La atención de las emergencias globales que convergen al final de la segunda década del siglo amerita un análisis y una gobernanza integral que supere la fragmentación del conocimiento y de la gestión de las políticas. La economía tendría que someterse a los límites sociales y ambientales y dejar de actuar como un sistema auto referido que subordina y atropella cuanto se le ponga por delante. La irrefrenable mercantilización de la vida y la promoción de un consumo insostenible están impactando en la salud humana y de todas las especies que habitan el orbe. Una crítica a este orden de cosas no supone necesariamente estar en contra de la globalización y el avance científico y tecnológico, implica en todo caso confrontar su racionalidad dominante.

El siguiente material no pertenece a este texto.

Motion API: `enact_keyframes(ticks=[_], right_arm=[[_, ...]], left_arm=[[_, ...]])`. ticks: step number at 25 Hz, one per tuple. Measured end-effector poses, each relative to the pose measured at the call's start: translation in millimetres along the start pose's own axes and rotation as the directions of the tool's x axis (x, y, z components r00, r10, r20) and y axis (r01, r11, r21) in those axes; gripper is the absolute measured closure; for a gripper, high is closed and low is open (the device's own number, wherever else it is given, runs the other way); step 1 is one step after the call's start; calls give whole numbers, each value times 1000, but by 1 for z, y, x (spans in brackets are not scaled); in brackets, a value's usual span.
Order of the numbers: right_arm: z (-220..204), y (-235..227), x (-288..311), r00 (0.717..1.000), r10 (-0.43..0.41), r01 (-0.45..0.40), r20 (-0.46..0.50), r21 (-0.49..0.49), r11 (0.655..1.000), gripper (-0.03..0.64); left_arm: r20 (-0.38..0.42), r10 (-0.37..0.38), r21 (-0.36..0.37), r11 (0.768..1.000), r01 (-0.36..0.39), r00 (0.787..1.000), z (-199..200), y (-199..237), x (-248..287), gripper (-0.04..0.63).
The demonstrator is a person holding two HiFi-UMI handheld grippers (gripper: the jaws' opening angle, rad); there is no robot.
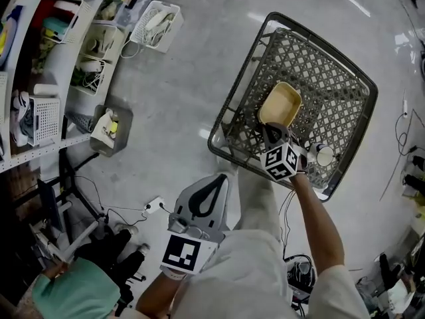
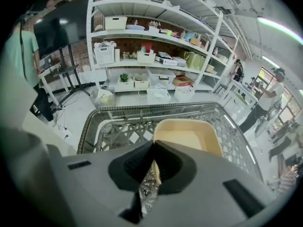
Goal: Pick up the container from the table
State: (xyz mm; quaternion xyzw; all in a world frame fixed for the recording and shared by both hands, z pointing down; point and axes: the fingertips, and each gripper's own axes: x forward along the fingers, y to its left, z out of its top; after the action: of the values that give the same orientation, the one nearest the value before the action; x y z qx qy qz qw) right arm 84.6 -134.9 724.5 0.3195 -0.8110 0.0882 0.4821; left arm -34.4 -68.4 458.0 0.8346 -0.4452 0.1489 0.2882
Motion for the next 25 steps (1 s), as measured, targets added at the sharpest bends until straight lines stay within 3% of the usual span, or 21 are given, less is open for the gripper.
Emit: enact_keyframes(ticks=[6, 13, 19, 25], right_arm=[[16, 0, -30, 997, -16, 11, 77, 73, 997, 592], [43, -5, -78, 984, -69, 55, 165, 92, 994, 592], [72, -16, -126, 960, -133, 107, 247, 118, 987, 592], [94, -26, -187, 919, -210, 159, 335, 172, 972, 592]], left_arm=[[22, -7, 19, 1000, 7, 1000, 8, -7, -8, 572], [53, -16, 37, 999, 14, 998, 15, -15, -21, 572], [87, -27, 119, 993, 16, 996, 22, -17, -33, 572], [122, -37, 135, 991, 20, 992, 35, -28, -43, 572]])
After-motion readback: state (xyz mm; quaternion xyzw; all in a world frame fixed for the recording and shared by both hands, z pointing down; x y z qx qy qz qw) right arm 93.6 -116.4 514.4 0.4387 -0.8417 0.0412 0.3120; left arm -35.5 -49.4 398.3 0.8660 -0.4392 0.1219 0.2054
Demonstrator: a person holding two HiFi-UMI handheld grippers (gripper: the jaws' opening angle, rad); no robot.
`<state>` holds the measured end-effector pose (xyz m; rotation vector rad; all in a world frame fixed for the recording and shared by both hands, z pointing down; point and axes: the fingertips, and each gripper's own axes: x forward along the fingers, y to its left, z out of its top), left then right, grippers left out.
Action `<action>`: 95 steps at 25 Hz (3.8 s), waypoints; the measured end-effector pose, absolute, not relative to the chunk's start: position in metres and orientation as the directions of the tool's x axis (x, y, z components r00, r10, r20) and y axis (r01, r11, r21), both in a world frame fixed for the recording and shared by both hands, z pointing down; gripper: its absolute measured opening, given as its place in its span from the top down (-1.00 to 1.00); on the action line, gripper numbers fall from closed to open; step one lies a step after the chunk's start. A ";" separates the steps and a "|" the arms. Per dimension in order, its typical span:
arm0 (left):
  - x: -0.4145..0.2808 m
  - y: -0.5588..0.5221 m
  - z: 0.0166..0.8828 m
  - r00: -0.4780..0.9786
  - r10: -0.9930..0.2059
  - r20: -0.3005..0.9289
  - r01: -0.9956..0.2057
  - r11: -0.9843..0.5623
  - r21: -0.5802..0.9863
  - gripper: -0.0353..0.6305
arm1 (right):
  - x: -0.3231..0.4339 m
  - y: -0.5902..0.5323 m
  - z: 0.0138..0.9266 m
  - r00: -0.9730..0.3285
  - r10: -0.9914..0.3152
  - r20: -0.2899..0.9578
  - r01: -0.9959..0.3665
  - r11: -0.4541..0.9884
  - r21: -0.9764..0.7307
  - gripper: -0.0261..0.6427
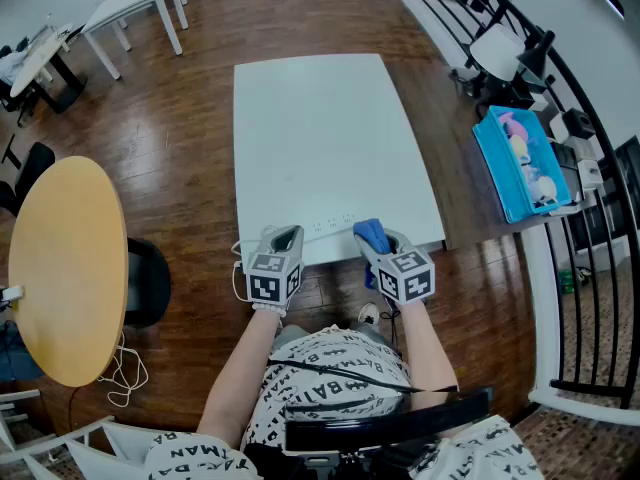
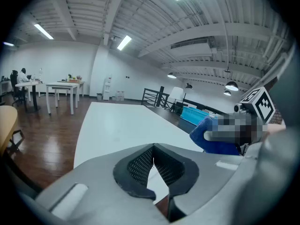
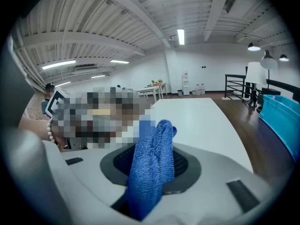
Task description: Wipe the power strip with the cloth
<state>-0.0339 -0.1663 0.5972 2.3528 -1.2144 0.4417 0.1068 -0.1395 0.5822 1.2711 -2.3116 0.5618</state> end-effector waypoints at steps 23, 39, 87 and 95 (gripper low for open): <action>-0.031 -0.178 0.653 0.582 -0.551 0.598 -0.743 -0.659 0.117 -0.05 | 0.109 -0.150 0.588 -0.466 -0.674 0.573 -0.872 0.460 -0.168 0.53; -0.012 -0.185 0.735 0.586 -0.296 0.754 -0.410 -0.911 -0.038 -0.09 | 0.125 -0.146 0.601 -0.412 -0.690 0.596 -0.907 0.373 -0.195 0.53; 0.009 -0.136 0.539 0.539 -0.692 0.481 -0.409 -0.714 -0.569 0.03 | 0.004 -0.122 0.502 -0.739 -0.465 0.488 -0.560 0.826 -0.059 0.53; 0.012 -0.135 0.534 0.556 -0.692 0.460 -0.413 -0.710 -0.570 0.03 | -0.022 -0.102 0.495 -0.770 -0.372 0.518 -0.437 0.899 -0.003 0.53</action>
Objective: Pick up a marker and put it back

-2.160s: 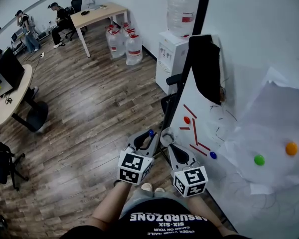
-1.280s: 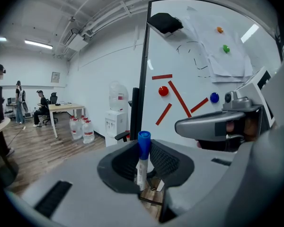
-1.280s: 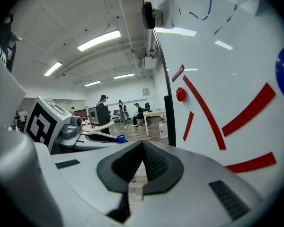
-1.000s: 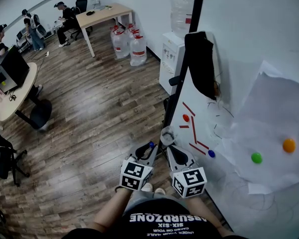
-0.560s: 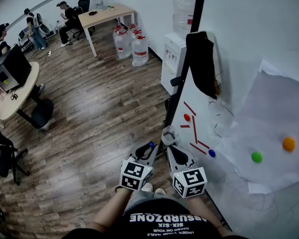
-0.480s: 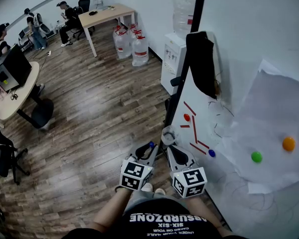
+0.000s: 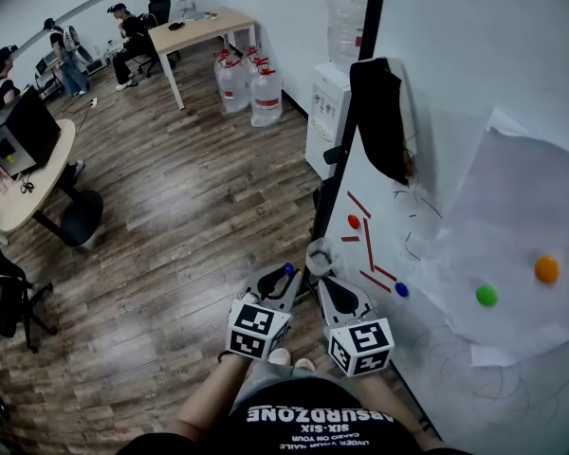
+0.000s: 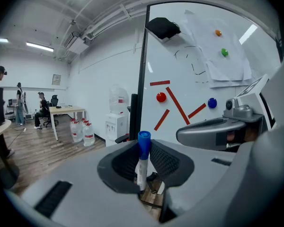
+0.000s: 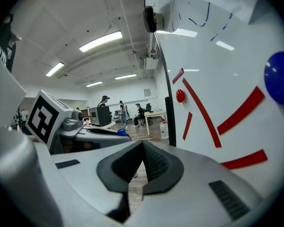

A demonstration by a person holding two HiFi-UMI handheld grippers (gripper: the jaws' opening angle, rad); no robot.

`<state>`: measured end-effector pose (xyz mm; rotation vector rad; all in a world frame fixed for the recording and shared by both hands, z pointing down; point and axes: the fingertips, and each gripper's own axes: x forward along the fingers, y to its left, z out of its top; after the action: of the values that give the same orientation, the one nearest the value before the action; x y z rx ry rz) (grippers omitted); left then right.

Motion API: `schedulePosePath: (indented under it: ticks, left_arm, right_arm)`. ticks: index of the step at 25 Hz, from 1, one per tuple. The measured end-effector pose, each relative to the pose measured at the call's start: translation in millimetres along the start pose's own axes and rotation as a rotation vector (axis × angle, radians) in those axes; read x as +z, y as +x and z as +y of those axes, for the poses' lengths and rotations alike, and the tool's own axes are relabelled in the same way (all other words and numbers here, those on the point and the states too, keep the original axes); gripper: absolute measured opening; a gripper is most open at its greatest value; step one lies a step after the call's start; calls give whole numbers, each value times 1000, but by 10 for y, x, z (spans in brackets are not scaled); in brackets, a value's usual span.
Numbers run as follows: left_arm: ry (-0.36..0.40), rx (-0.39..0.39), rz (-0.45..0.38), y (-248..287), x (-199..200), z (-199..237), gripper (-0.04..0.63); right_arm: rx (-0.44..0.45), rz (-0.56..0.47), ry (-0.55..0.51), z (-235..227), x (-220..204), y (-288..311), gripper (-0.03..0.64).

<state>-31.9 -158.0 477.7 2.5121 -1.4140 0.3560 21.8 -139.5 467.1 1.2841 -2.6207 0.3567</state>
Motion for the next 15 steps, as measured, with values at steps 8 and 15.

Son innegables las ventajas de la innovación, la ampliación del comercio mundial y de la interconexión y cooperación entre los países; no obstante, debido al antidemocrático andamiaje político global, al final estarían aflorando más perjuicios que beneficios. La globalización sin frenos y contrapesos democráticos tiende a darle el poder a un puñado de empresas transnacionales y operadores financieros que cooptan los sistemas políticos para concentrar la riqueza, ensanchar la desigualdad y expoliar impunemente los recursos naturales. El afamado libre comercio exhibe un doble rasero: la letra pequeña a la que los países periféricos le prestan poca importancia. La construcción de abajo hacia arriba del orden global es un desafío de primera línea. Las comunidades, países y regiones deberían privilegiar una mayor densidad y autosuficiencia económica de la mano con Estados democráticos que cuenten con suficientes recursos y capacidades para proveer derechos sociales universales y hacer cumplir regulaciones de protección ambiental. Así, la interconexión global provocará menos riesgos de colapso para los países y grupos vulnerables, evitaría condenar a unos países a ser meros exportadores de materias primas o ensambladores en fábricas donde se irrespetan al máximo las condiciones del trabajo digno. Sería más bien un complemento para fortalecer el buen vivir plural e inclusivo, fortaleciendo y llenando el vacío ahí donde las capacidades de los países y regiones no basten.
Cualquiera que sea la causa que originó el COVID-19, es una consecuencia de la transgresión de los límites biofísicos. Seguramente, no será el último evento aciago capaz de detonar crisis inminentes que vienen gestándose en forma silenciosa. Sin embargo, sus rasgos inéditos en la historia humana deberían ser convertidos en una oportunidad, para que una vez pasadas las mayores urgencias, se dé una movilización social sin precedentes para exigir y proponer un cambio de las reglas de juego del tablero global. Por eso es vital que el miedo no nos gane la partida. De las decisiones que se tomen en la naciente década dependerá si el siglo XXI será una cascada continua de desastres y emergencias o un punto de inflexión para nuevas trayectorias de bienestar.